The naked truth in memoir —Two approaches to facing your fear

The Naked Truth In Memoir: Facing Your Fear

Almost everybody who writes memoir faces the same fear: if I tell what really happened, my family (or my ex, or my friend) will never forgive me. In fact, this concern can thwart your impulse to write your story at all.

It’s a well founded fear, because many memoirs deal with trauma: having lived through it, being crushed by it, and how the author overcame it.

When the people who inflicted that trauma are part of your current life —as it usually happens with family— you have to consider the effect that telling the truth will have on them and your relationship. If you don’t give a hoot about them, perhaps there’s no concern at all. But family relationships are complex. Often the people that hurt you also loved you, and you loved them back. You may not be willing to give them up.

In most classes and books about memoir, they tell you to forget this fear while you’re writing. You’ll deal with it in your rewriting, they say, perhaps by changing some names or dates, or obscuring some facts.

That sounds great in theory, but there’s only so much obscuring you can do. If, for example, your father raped you, or your mother abused drugs and neglected you, there’s no way to disguise it. These are monumental facts that set in motion the person you are today and that you’re trying to explain to yourself and the world.

It may be helpful to think about writers who have published excellent memoirs with uncomfortable truths, and who have dealt with this issue with courage, although with very different approaches and results.

“You owe all the truth you can wheedle out of yourself.” —Mary Karr, The Art of Memoir

Mary Karr is a great example of an author that goes all in with hard truths. In her first memoir, The Liars’ Club, she talks at lenght about her mentally unstable and alcoholic mother, and the hell she put her and her sister through. However, the mother still comes across as a sympathetic figure, because of her brilliance and creativity (at least that’s how I saw it.)

Karr went out of her way to ensure that her memories were truthful. She even sent her manuscript to her sister, to double check that she was remembering scenes as they happened, and not as she rewrote them in her mind. She’s also a proponent of not sparing yourself when writing the harsh truth.

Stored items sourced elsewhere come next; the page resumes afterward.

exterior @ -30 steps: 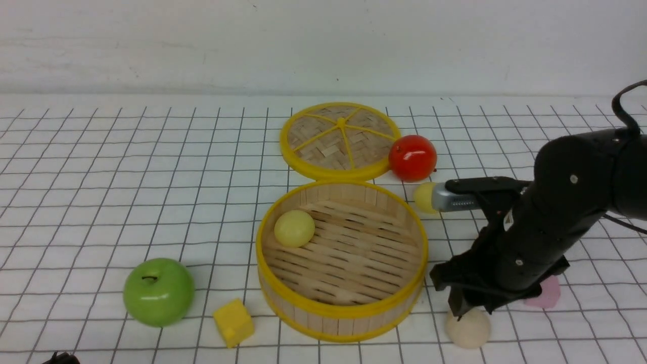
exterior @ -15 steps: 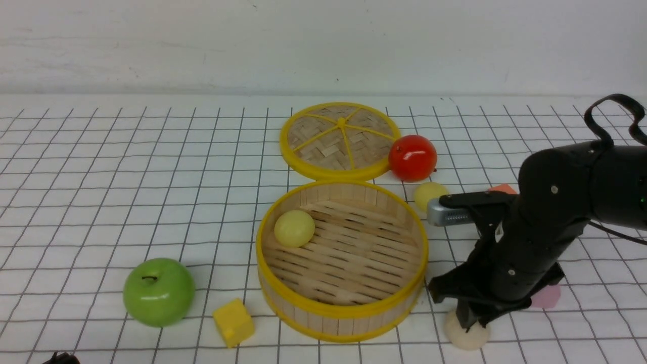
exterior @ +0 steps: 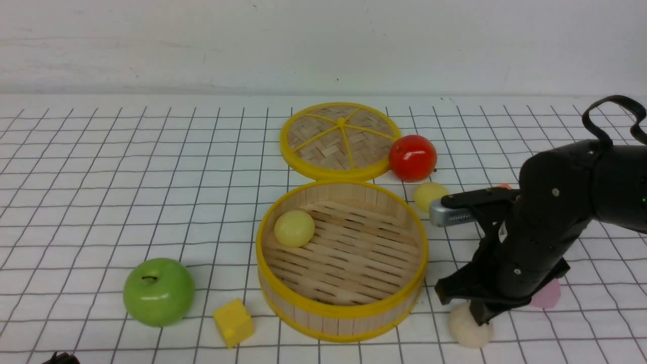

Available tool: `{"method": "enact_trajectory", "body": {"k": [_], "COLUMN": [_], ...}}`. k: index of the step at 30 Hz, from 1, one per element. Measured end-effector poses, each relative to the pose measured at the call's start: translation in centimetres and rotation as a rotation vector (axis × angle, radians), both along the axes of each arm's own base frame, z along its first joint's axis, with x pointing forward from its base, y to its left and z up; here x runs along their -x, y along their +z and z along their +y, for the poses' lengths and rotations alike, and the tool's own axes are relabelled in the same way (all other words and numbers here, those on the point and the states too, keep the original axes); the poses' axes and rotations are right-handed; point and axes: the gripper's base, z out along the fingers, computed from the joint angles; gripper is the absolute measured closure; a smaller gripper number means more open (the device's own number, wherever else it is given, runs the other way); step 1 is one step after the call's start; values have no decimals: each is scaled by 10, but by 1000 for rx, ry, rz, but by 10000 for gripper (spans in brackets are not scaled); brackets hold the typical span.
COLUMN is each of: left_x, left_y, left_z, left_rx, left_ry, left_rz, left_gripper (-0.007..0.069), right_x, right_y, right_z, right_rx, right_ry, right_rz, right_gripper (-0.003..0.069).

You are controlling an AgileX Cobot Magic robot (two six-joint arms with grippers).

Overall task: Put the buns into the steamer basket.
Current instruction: Use the right arm to grab a steamed stuffed bun, then use the right arm to put the steamed stuffed bun into the steamer

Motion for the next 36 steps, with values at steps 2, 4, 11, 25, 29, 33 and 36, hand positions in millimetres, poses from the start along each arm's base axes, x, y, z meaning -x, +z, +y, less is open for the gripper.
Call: {"method": "enact_trajectory", "body": {"k": [2, 4, 11, 25, 29, 33, 36], "left_x": [0, 0, 0, 0, 0, 0, 0], "left_y": [0, 0, 0, 0, 0, 0, 0], "left_z": [0, 0, 0, 0, 0, 0, 0], "left_rx": [1, 1, 1, 2, 2, 2, 2], "left_ry": [0, 0, 0, 0, 0, 0, 0], "left_rz": [0, 0, 0, 1, 1, 1, 1], "left_gripper": [622, 621, 611, 610, 610, 608, 608], "right_x": [3, 6, 17, -12, -39, -70, -91], "right_y": [10, 19, 51, 112, 98, 68, 42], "right_z": [-1, -3, -7, 34, 51, 66, 72], "right_rx": [-10, -16, -43, -381, -446, -458, -436], "right_ry": [3, 5, 19, 173, 188, 193, 178], "right_rz": [-23, -40, -102, -247, -254, -246, -259], "right_gripper": [673, 673, 673, 668, 666, 666, 657]}}
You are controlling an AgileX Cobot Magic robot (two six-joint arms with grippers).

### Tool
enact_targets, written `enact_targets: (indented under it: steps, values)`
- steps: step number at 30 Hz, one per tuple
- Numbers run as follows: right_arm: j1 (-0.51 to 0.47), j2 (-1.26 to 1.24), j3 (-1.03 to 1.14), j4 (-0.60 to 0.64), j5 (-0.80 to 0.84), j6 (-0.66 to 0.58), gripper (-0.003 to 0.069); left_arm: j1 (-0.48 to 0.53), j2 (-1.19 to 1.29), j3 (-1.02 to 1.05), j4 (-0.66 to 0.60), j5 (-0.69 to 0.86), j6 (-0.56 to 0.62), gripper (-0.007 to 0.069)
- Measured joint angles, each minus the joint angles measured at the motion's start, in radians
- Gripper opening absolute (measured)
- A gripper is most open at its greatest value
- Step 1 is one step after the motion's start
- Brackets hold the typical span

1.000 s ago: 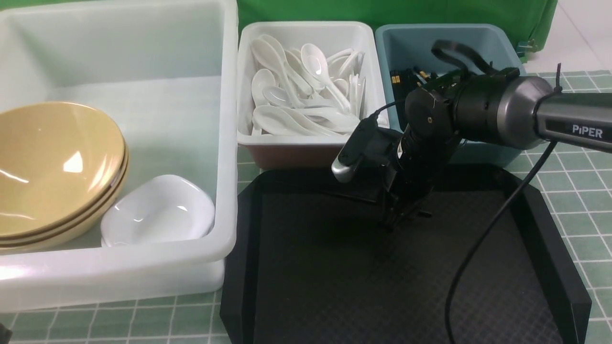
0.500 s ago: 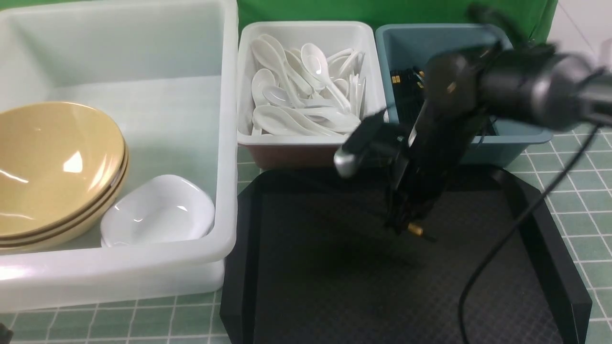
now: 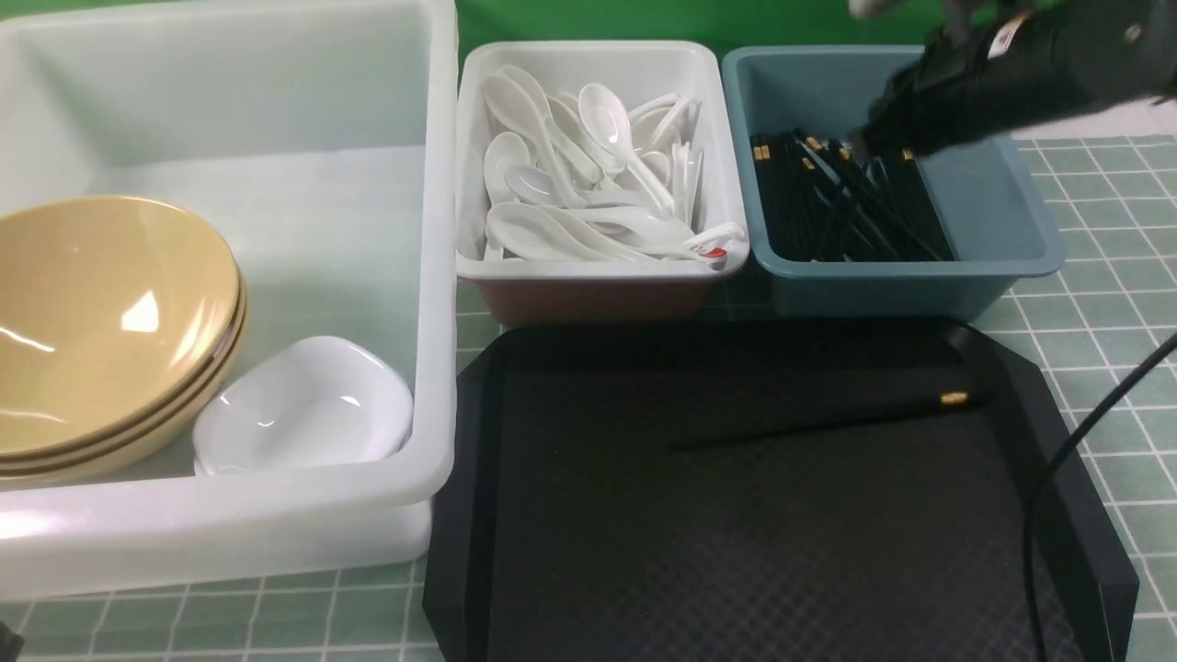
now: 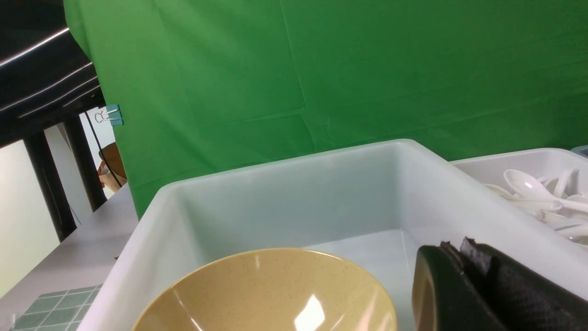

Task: On blue table put chopsticks spoon bowls plates into blue grey white boxes.
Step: 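Grasp the chopsticks with the right gripper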

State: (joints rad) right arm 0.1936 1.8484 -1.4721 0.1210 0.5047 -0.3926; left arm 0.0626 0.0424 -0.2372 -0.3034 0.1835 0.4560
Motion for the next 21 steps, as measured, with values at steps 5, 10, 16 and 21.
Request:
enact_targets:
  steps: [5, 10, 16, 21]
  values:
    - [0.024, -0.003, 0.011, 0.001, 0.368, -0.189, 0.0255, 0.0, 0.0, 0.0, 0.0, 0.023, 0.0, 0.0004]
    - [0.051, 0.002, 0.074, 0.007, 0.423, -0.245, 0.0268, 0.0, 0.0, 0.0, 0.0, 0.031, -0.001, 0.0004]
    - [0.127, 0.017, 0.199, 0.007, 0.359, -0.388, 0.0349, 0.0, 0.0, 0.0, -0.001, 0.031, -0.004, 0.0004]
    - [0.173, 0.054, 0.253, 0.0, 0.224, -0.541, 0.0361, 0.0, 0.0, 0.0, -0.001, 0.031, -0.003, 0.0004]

“Your memoir’s real enemy is blinking back at you from the shaving glass when you floss at night—your ignorant ego and its myriad masks.” —Mary Karr, The Art of Memoir

As a memoir writer myself, dealing with the fear of sharing uncomfortable truths, I admire the fact that Mary Karr not only forgave her mother (who later in life became sober and more stable), but ended up having a close relationship with her.

To me, since I care about my family, this is the ideal path, if only I could gather the courage to follow it. To have the guts to share with them beforehand what I’m writing about, instead of perpetuating our ingrained tendency to stick to silence. Not to drop a bomb in a published book. (To clarify, I didn’t have as traumatic a childhood as Karr had, but I had my share of pain, like everybody does.) I want to feel and show compassion. There is no need to present people as devils. They were just human, with their defects and foibles, just as I was.

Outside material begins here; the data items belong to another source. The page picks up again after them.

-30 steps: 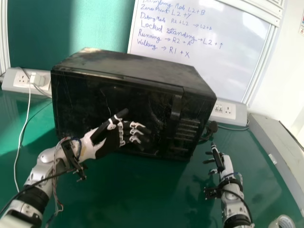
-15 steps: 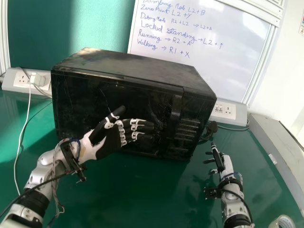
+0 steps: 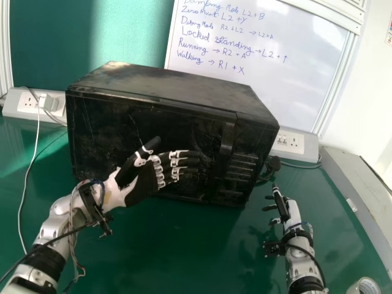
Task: Open the door of oven
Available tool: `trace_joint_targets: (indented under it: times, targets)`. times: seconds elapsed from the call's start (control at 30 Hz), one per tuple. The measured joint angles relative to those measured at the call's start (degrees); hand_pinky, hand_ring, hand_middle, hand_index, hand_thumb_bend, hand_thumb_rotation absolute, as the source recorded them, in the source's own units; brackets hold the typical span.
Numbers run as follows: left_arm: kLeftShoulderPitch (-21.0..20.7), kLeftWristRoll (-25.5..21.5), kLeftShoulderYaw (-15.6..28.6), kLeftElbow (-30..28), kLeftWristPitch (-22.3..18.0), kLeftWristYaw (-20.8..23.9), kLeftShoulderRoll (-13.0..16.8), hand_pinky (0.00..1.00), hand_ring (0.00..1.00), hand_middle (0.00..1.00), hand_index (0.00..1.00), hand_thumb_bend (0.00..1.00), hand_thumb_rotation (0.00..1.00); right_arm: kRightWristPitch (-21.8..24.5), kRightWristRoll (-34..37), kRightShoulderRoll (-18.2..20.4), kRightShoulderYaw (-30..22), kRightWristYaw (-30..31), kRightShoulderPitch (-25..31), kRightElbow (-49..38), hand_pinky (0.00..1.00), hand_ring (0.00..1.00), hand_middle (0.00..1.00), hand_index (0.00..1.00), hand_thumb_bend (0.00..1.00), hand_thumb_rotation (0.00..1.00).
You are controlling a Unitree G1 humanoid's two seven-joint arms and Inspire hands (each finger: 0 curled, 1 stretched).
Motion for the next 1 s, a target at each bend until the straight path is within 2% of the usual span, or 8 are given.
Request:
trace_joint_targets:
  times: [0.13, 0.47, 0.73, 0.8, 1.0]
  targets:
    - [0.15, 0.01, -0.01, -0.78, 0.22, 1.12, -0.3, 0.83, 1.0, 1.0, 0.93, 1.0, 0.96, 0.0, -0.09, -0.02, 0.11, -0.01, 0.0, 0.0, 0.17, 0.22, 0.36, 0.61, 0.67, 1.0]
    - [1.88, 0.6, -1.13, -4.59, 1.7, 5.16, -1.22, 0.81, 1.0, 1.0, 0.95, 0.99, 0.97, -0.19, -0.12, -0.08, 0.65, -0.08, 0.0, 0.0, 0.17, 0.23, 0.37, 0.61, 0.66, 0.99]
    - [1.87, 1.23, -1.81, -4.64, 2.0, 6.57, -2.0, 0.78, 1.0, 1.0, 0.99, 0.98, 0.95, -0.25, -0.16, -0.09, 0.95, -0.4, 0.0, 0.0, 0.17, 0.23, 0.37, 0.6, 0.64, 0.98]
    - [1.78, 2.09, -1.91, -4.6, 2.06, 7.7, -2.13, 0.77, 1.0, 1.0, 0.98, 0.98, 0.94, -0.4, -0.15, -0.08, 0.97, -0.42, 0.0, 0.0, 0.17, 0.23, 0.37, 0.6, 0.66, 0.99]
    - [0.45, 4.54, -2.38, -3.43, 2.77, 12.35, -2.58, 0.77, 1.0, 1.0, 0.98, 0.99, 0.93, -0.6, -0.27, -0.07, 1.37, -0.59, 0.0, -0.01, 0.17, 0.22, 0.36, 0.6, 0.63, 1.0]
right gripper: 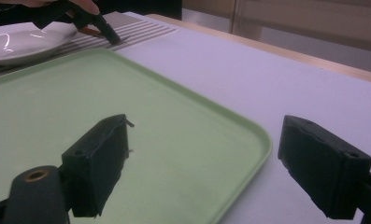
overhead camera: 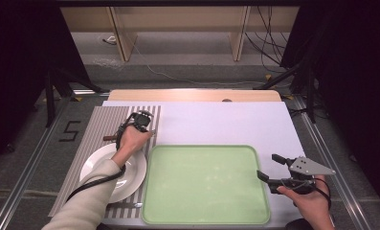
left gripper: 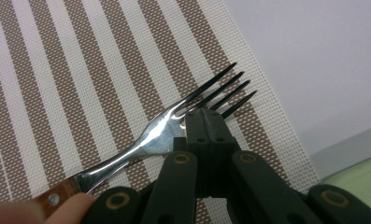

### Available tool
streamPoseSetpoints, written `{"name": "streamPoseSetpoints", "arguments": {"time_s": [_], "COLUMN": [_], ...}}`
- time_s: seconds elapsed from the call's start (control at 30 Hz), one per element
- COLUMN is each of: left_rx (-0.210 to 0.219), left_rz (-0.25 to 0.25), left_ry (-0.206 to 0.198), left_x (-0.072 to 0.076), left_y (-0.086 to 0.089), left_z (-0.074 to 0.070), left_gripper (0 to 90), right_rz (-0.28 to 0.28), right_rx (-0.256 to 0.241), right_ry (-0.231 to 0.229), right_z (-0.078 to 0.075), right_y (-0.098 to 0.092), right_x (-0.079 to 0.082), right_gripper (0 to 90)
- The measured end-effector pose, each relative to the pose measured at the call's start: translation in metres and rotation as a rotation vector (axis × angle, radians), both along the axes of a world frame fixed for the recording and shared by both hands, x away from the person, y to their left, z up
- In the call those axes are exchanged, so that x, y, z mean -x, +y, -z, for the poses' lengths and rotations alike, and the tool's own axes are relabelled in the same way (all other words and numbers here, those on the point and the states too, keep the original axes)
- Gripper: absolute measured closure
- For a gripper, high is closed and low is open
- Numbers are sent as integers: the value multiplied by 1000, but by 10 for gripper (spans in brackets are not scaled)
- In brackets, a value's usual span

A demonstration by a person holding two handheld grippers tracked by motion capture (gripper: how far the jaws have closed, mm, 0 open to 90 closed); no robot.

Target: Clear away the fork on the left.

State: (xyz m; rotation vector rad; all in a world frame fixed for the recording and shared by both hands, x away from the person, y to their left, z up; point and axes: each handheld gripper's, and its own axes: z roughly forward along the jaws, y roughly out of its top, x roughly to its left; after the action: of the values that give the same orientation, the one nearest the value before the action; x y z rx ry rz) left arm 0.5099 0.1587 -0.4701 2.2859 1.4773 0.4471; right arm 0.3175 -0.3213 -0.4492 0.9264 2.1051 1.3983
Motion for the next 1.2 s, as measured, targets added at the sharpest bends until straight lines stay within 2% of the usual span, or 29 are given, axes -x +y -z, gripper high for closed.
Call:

Then there is the opposite approach, which is equally admirable when the circumstances warrant it. In her gripping memoir Jesus Land, author Julia Scheeres reveals the cruel abuse that she and her siblings suffered at the hands of their fundamentalist Christian parents, and the staff of the Christian reform school Escuela Caribe, located in the Dominican Republic, where her parents sent her and her brother David.

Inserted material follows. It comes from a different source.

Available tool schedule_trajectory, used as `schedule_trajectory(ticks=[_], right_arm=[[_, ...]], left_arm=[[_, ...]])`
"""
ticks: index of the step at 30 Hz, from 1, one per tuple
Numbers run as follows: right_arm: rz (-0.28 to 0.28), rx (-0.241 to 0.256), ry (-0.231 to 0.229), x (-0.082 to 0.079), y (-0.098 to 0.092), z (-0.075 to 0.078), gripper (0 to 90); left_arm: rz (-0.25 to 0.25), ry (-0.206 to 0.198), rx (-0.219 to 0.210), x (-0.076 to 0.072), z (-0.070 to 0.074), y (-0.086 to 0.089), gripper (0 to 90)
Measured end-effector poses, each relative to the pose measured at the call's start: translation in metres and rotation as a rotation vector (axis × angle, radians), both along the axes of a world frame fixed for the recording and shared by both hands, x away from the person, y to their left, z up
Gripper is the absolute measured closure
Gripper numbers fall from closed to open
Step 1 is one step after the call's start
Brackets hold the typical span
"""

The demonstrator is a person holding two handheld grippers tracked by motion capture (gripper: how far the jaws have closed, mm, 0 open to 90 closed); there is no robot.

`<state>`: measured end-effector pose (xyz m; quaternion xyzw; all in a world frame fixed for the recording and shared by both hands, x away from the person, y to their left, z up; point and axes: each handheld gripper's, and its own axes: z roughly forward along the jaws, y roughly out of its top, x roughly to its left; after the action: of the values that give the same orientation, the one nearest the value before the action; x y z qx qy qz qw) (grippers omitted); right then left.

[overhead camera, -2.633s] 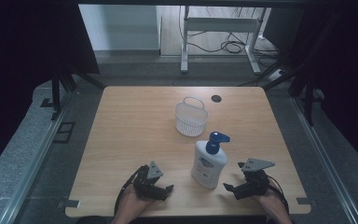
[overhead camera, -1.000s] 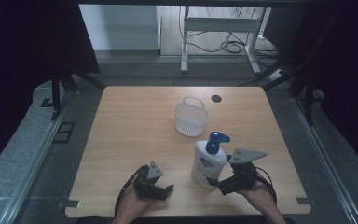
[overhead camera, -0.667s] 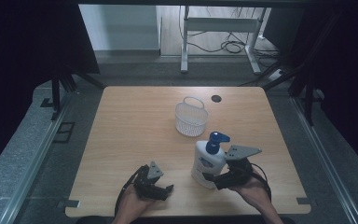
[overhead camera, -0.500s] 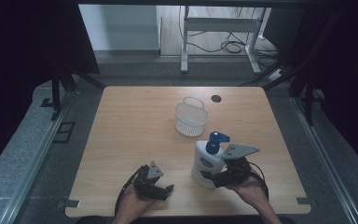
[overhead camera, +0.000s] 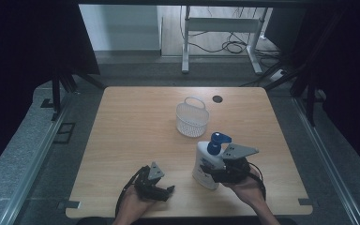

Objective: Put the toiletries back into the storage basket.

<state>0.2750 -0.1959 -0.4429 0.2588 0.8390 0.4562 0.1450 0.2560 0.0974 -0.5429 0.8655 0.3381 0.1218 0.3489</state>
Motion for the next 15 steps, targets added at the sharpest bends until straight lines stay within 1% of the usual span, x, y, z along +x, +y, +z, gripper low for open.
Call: schedule_trajectory(ticks=[6,12,15], right_arm=[[-0.006,-0.016,0.009,0.0,0.0008,0.0023,37.0],[0.001,0.003,0.033,0.0043,-0.0005,0.0053,37.1],[0.005,0.01,0.031,0.008,-0.0012,0.0096,37.1]], left_arm=[[0.0,0.0,0.0,0.0,0.0,0.0,12.1],[0.0,0.001,0.001,0.0,0.0001,0.0,12.1],[0.0,0.001,0.0,0.0,0.0001,0.0001,12.1]])
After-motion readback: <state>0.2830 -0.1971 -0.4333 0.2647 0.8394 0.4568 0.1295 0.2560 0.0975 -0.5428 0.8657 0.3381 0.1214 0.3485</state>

There are no redeeming qualities to be found in these strict disciplinarians. Scheeres reveals the truth of their abuse in all its savageness, damned be the consequences. And consequences there were. The memoir sparked an Internet campaign by Escuela Caribe’s former students who publicized its history of child abuse, and the school closed in 2011. As for the parents, Scheeres hasn’t seen them since the book came out. And who could blame her for her brutal honesty, no matter the fallout? Some things are unforgivable.

As I ponder how to face the fear of exposing my naked truth, and the possibility of opening up about my past with the people who shaped it, I find comfort in looking at the leafless winter trees. They may look bare and harsh, but their intricate lace is what allows the greenery to grow back with vigor again.